La torture est au centre des discussions y compris chez les parlementaires. Ce n’est pas toujours le Parlement le grand défenseur des droits de l’homme contre le Conseil. Il y a beaucoup de débats, j’ai fait venir Monsieur Novac qui est rapporteur spécial des Nations Unies sur la torture pour discuter avec les parlementaires européens. La question est toujours la même : si on bande les yeux et que l’on fait croire a une personne qu’on va la noyer et que l’on ne va pas le faire, il n’y a pas d’eau, est-ce que c’est de la torture ? Oui c’est de la torture confirmait M Novac et les parlementaires insistaient : mais si ça évite la mort de personnes ?  M Novac argumentait alors sur l’interdiction absolue de toute forme de traitement inhumain et dégradant comme étant le fondement même de nos espaces démocratiques, de nos sociétés, de nos aspirations, du sens de notre vie ensemble.  Mais surtout, il précisait que c’était dans les films ces situations-là, que ce sont des situations totalement fantasmées qui n’ont rien à voir avec la réalité. Il n’est jamais arrivé qu’une personne torturée avoue à l’avance un crime qui aurait évité la mort. Le rapport concluait qu’il y avait bien eu des transferts effectués de manière illégale, que des personnes avaient été envoyées pour torture, que des pays utilisaient les témoignages obtenus sous la torture et qui étaient alors reconnus comme valides. Très récemment un rapport très documenté de Human Rights Watch vient de dénoncer à nouveau que l’Allemagne, la France, la Grande-Bretagne, les Pays-Bas, se livrent  encore aujourd’hui à ce type de pratiques. À l’occasion de la sortie de ce rapport nous avons repris la bataille au sein du Parlement pour demander des comptes, à la Commission et au Conseil, sur les conclusions de ce rapport de 2007. Nous demandons que les états membres fassent des enquêtes, mettent en place des dispositions qui empêchent à l’avenir de telles pratiques. Cela passe par un contrôle parlementaire des services de renseignements et par la réparation auprès des personnes dont les droits ont été largement violés.
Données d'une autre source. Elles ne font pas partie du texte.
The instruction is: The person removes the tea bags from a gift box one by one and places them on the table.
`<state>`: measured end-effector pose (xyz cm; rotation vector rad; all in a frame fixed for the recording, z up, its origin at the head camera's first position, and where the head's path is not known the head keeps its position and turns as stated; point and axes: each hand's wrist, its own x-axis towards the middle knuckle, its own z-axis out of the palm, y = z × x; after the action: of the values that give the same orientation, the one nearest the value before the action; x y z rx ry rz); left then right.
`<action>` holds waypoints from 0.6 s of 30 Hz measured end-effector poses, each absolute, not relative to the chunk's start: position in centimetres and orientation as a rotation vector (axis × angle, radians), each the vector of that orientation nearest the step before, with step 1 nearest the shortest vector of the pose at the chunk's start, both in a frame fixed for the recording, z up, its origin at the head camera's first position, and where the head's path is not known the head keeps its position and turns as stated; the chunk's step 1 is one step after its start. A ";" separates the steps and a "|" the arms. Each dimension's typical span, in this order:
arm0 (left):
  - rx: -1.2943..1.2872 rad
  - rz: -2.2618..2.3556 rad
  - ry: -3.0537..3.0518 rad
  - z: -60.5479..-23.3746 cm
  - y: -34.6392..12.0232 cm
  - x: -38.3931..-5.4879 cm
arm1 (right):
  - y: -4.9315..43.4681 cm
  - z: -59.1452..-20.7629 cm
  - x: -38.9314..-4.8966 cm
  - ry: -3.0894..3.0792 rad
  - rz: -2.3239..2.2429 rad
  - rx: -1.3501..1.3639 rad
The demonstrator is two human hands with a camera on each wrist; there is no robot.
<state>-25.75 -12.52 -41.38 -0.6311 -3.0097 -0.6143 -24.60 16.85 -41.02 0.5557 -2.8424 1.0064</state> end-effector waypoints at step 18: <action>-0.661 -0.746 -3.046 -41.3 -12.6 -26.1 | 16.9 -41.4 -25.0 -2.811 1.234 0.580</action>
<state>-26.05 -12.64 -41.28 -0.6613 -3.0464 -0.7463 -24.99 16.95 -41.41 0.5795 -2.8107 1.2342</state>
Nous avons donc aujourd’hui un peu plus de possibilité pour les batailles sur les droits de l’homme à la fois dans l’espace européen, on a des moyens supplémentaires avec le traité de Lisbonne, avec la future adhésion de l’Union européenne à la convention européenne des droits de l’homme et avec le renforcement des instruments des pouvoirs parlementaires on a plus de capacités à mener ces combats. Mais la pression reste extrêmement forte. Et j’espère, qu’à la Commission des libertés civiles du Parlement européen et au Parlement européen lui-même, j’espère que nous serons capable de tenir cette position d’exigence, par rapport aux pratiques des états membres, comme élément et point d’appui supplémentaire pour les associations, les magistrats, les juristes, les avocats qui partout, en Europe et dans le monde essaient de maintenir active ces valeurs et cet ordre juridique, et les valeurs des droits de l’homme.